Marbling is the visible form of intramuscular fat (IMF) which appears as fine flecks within the muscle. The presence of marbling has a very positive effect on the eating quality of beef in terms of tenderness, juiciness and flavour.
Marbling score is a component of the AUS-MEAT beef quality grading system, and refers to visible fat found between muscle fibre bundles and is assessed within the ribeye muscle. Marbling score is assessed visually by an AUS-MEAT qualified grader during the process of carcass grading using the scoring range 0 to 9 below, and is therefore a subjective measure. In addition to the quantity, the distribution and texture of visible fat flecks within the ribeye are considered during assessment of marbling score.
More precisely, intramuscular fat may be measured by chemical extraction of lipid from a thin facing of the exposed ribeye muscle. Therefore, percent intramuscular fat is an objective measurement that quantifies the total fat content within the ribeye muscle. Percentage intramuscular fat may also be measured objectively using the digital camera technology developed at the Obihiro University, Hokkaido, Japan and used by AWA in its research.

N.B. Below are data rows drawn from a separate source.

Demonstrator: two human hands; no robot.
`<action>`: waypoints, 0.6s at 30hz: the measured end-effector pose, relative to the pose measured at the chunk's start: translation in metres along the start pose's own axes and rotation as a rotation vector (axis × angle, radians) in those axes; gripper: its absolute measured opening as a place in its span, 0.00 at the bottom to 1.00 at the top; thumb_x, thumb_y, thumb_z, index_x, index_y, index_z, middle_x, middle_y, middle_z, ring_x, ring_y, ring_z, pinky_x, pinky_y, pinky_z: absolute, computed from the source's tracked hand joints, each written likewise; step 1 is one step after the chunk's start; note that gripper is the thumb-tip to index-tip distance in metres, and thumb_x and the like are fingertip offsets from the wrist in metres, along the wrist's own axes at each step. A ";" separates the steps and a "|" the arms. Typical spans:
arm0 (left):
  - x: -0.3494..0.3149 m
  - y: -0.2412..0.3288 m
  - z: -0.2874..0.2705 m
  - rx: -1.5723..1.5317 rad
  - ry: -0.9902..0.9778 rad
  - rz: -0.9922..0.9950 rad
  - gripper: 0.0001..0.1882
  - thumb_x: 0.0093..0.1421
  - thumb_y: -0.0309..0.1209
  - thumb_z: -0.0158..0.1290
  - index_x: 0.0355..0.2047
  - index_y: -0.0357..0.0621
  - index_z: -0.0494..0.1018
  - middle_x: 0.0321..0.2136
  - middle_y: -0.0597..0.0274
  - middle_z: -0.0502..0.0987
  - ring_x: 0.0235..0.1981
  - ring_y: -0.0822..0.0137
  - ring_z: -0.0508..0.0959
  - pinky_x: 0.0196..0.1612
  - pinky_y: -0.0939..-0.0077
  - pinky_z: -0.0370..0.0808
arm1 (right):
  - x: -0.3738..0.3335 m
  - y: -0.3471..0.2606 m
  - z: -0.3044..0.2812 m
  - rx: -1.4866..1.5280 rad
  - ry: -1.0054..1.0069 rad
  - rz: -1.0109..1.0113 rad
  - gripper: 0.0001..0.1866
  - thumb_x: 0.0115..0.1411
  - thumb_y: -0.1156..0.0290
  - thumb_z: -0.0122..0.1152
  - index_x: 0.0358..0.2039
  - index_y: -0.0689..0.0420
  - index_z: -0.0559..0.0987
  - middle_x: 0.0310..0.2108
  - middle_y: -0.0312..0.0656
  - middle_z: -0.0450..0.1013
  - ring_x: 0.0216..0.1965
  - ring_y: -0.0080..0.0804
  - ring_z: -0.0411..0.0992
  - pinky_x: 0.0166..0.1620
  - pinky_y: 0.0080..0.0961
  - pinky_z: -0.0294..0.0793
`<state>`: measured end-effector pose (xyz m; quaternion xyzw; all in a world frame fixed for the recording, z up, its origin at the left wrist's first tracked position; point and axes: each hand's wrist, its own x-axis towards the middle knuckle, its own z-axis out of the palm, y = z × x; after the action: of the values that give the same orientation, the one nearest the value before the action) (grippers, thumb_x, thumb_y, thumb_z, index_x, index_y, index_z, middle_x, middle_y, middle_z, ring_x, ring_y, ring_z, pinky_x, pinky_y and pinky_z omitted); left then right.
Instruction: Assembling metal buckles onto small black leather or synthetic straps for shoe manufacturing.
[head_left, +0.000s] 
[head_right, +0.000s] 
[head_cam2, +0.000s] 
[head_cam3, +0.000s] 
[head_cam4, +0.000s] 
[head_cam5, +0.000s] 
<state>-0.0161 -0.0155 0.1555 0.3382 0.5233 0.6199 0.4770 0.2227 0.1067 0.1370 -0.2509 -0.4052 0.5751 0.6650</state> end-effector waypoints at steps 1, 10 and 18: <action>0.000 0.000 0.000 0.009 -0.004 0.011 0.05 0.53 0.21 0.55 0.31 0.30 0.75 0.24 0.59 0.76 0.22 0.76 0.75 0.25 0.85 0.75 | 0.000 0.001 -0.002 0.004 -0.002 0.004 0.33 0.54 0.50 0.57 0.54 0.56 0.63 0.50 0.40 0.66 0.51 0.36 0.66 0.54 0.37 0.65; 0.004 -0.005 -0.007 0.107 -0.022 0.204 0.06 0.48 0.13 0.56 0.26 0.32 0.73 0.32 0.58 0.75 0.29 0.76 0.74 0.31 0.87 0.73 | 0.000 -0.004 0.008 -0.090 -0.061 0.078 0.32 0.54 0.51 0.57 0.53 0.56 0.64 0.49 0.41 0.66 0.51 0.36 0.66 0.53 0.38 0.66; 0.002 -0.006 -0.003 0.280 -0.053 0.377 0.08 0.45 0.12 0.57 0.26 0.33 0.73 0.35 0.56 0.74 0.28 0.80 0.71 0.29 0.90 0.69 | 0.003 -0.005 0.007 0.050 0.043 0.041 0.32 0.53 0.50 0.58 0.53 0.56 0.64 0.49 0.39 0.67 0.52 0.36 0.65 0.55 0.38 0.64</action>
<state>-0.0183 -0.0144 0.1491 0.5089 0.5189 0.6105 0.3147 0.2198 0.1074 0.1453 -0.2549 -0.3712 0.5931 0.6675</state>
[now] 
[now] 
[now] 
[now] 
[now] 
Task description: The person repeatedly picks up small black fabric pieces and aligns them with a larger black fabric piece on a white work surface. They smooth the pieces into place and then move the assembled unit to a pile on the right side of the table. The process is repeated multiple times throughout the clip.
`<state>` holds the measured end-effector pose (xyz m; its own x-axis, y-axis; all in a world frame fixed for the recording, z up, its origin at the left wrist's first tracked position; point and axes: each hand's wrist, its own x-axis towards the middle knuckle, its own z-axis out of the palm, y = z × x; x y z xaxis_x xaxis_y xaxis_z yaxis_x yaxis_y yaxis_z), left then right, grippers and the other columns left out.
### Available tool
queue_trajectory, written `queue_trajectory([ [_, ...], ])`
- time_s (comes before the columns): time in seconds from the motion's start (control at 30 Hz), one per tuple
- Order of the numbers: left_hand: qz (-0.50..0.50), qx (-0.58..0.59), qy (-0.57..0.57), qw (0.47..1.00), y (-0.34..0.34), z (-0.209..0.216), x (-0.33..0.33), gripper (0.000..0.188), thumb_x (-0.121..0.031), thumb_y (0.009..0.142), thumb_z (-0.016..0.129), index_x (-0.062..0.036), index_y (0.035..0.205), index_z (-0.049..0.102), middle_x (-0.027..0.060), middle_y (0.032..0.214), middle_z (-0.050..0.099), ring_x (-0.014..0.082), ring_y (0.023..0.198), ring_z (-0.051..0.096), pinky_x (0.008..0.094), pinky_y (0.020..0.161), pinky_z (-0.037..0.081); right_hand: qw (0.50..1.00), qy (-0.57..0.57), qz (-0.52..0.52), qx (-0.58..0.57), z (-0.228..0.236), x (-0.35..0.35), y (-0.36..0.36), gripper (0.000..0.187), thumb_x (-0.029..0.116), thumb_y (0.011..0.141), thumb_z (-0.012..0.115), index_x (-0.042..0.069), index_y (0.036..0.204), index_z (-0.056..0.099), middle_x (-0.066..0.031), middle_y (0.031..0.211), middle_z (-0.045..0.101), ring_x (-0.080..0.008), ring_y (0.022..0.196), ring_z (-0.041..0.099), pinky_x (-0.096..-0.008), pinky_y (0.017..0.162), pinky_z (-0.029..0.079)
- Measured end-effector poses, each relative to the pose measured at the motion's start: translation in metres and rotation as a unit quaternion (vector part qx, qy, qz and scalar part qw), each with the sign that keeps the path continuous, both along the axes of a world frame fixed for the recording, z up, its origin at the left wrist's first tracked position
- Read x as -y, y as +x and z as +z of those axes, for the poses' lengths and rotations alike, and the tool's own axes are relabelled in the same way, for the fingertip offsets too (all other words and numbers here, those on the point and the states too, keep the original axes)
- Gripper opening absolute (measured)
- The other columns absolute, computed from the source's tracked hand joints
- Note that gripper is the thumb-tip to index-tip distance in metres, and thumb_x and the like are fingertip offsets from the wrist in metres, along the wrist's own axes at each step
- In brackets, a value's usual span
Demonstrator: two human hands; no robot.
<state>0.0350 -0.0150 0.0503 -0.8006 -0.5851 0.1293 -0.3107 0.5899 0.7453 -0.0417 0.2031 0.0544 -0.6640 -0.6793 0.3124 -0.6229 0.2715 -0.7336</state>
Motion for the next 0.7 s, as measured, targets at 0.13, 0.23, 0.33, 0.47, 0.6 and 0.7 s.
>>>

Wagyu Fullblood 100% has the highest propensity to marble of any beef breed. Through its higher marbling, Wagyu beef possesses a higher proportion of monounsaturated fat, compared to other beef. According to Tim Crowe, Ph.D., senior lecturer of nutrition at the School of Exercise and Nutrition Sciences at Deakin University in Australia, the Monounsaturated Fatty Acid to Saturated Fatty Acid ratio runs up to three times higher in Wagyu beef than other beef. Crowe says half of all marbling in a Wagyu carcass is comprised of monounsaturated fats. Because of its beneficial fatty acid profile, Wagyu beef can be eaten in place of other varieties of red meat within the context of overall red meat intake recommendations as part of a healthy and balanced diet.
Marbling potential is determined by both genetics and nutrition. While Wagyu will develop considerable marbling from quality grass feeding, most are feedlot fed on carefully designed rations of straw for roughage and grain for protein and carbohydrates. In Australia Wagyu Fullblood are fed for 400 – 650 days with the aim of producing Marble Score 8+, achieving carcase weights of 300 – 450 kgs and Marble Score 4 to 9+ or 15% to 60% intramuscular fat.
Crossbred Wagyu are fed for 350 – 450 days with the objective of producing Marble Score 5 – 7+, achieving similar carcase weights as Fullbloods but with much greater marbling variability.
EBVs for IMF (intramuscular fat) may be used to select Wagyu Fullblood and Purebred males and females to improve marbling levels.